虽然抑制缺血性挛缩是外源性应用腺苷最早被记录的心脏保护作用之一,但尚不清楚这是否是缺血应激期间内源性腺苷的正常功能。此外,延迟性挛缩与缺血后结局的相关性尚不清楚。我们测试了内源性与外源性腺苷在C57/Bl6小鼠心脏中改变挛缩(以及缺血后结局)的能力。在缺血期间,未经处理的心脏在8.9±0.8分钟时出现85±5 mmHg的峰值挛缩(PC),达到20 mmHg的时间(挛缩开始时间;TOC)为4.4±0.3分钟。腺苷(50 μmol)将TOC延迟至6.7±0.6分钟,10 μmol 2-氯腺苷预处理(7.2±0.5分钟)或50 nM A1腺苷受体(AR)激动剂N6-环己基腺苷(CHA)(6.7±0.3分钟)也有同样效果,但A2AAR或A3AR激动剂(分别为20 nM 2-[4-(2-羧乙基)苯乙氨基]-5'-N-甲基羧酰胺腺苷(CGS21680)或150 nM 2-氯-N6-(3-碘苄基)-腺苷-5'-N-甲基脲苷(Cl-IB-MECA))则没有。
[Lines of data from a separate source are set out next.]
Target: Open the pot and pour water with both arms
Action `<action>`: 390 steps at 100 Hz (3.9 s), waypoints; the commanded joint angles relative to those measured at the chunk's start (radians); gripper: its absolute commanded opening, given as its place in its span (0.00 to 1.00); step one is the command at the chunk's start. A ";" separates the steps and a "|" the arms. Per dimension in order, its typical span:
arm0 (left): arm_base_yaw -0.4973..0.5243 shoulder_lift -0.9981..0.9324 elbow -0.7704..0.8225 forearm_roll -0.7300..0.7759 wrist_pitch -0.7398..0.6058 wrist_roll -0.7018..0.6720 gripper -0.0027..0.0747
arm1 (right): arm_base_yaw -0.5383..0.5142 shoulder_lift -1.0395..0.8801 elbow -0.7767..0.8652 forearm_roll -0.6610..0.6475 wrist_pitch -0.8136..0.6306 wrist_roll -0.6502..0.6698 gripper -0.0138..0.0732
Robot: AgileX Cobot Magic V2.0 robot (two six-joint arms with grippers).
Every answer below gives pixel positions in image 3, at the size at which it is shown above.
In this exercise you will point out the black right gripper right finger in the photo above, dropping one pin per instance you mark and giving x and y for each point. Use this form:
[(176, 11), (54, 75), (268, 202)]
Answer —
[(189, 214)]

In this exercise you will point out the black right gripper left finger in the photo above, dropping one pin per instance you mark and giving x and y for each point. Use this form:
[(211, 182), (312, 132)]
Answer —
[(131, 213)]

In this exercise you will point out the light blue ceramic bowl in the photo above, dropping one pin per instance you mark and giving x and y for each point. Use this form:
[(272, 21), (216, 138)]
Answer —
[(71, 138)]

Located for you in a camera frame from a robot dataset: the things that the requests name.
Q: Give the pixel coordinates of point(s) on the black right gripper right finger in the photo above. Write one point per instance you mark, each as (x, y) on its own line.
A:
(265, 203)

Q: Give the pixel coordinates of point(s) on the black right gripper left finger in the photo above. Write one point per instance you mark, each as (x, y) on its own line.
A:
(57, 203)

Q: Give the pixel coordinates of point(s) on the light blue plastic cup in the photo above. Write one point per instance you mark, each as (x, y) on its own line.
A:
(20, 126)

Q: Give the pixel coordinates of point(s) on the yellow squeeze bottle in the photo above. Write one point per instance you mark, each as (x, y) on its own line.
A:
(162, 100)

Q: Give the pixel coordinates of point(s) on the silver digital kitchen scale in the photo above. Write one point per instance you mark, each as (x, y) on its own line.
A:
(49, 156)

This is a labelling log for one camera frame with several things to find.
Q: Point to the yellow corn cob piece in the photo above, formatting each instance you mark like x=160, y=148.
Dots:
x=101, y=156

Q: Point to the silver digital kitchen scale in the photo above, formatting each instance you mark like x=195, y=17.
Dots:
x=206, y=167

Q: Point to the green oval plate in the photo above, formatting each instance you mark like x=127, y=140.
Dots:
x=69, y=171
A1AR基因敲除(KO)消除了腺苷能性挛缩抑制,A1AR过表达则模拟了这种抑制,并且与心肌[ATP]的保存有关。然而这种腺苷介导的挛缩抑制仅在长时间(10或15分钟)而非短暂(3分钟)预处理后才明显。缺血性挛缩对内源性生成的腺苷也不敏感,因为A1AR KO以及非选择性和A1AR选择性拮抗剂(分别为50 μmol 8-磺苯基茶碱和150 nM 8-环戊基-1,3-二丙基黄嘌呤(DPCPX))均未能改变内在挛缩的发展。最后,A1AR激动/过表达或缺血性2,3-丁二酮单肟(BDM;5 μmol以靶向Ca2+横桥形成)引起的延迟性挛缩与缺血后结局的改善有关。总之,腺苷能性挛缩抑制仅由A1AR介导;这种反应是“超生理性的”,仅在缺血前AR激动(或A1AR密度增加)的显著时间段才明显;并且缺血性挛缩似乎对局部生成的腺苷不敏感,这可能是由于挛缩发展的快速性与AR介导的心脏保护作用表达所需的有限时间相比。